> **DIRECTIONS**:
Reproduce, from the lines below, exactly the stretch that begins at the line containing "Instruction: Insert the" and ends at the line containing "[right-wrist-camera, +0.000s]", both included.
***
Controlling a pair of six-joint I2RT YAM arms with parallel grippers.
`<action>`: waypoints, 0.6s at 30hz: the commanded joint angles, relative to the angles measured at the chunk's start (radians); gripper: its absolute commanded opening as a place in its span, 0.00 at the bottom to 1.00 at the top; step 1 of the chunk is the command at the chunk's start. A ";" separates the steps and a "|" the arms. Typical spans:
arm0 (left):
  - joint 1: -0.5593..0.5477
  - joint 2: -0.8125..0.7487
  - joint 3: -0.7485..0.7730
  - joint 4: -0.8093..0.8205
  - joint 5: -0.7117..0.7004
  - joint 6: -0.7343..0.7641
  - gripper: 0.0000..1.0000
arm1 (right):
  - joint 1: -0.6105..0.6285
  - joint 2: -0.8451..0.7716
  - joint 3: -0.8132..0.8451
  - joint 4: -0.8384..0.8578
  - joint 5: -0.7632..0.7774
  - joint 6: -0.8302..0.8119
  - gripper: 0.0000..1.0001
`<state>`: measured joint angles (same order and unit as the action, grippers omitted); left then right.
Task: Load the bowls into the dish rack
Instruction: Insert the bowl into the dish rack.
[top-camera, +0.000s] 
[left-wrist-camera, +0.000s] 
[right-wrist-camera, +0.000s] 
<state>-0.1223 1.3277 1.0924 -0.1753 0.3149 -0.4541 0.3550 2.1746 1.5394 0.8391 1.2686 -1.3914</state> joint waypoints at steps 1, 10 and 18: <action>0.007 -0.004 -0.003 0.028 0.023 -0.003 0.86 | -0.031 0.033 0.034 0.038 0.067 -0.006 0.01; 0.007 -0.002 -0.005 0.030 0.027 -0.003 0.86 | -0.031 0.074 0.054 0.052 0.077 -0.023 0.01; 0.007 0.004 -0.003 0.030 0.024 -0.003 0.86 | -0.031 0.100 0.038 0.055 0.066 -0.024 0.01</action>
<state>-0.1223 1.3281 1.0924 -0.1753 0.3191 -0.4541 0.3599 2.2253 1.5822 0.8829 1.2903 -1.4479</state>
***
> **SOLUTION**:
Instruction: Insert the bowl into the dish rack.
[top-camera, +0.000s] 
[left-wrist-camera, +0.000s] 
[right-wrist-camera, +0.000s] 

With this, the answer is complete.